**Problem description:** Exactly the lines from the opening of the data through the line containing "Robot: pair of" should be reproduced, please, with nothing added.

**Stored data:**

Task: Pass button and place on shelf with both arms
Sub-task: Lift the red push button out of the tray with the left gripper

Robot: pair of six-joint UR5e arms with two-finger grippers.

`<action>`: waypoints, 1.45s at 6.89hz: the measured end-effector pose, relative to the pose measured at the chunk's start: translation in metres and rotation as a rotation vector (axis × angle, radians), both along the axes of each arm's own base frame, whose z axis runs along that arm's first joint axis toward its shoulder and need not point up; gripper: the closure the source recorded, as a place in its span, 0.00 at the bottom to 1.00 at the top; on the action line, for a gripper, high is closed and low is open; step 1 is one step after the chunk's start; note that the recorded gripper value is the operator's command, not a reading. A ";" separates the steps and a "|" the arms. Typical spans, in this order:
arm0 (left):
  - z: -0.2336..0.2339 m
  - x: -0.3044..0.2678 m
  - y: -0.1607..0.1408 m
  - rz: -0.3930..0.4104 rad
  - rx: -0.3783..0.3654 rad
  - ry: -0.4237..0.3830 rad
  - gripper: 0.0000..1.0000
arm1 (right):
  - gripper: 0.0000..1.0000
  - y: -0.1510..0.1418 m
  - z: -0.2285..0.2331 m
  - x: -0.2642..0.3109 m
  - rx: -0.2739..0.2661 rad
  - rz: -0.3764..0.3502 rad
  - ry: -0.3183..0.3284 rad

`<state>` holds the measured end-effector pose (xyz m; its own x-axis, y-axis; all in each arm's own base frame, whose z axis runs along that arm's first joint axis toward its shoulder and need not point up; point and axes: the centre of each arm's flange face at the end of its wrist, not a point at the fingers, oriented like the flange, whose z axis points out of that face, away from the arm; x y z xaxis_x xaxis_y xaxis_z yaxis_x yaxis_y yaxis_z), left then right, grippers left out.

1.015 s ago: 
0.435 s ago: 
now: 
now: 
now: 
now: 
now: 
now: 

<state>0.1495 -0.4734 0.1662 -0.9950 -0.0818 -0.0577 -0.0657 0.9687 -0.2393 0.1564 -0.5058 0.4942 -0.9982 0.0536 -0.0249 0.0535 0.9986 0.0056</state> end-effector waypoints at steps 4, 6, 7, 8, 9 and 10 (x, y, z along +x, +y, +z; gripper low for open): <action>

**Task answer:**
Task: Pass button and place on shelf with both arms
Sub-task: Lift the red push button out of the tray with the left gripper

Robot: pair of six-joint UR5e arms with two-finger grippers.

Nothing else goes with this output.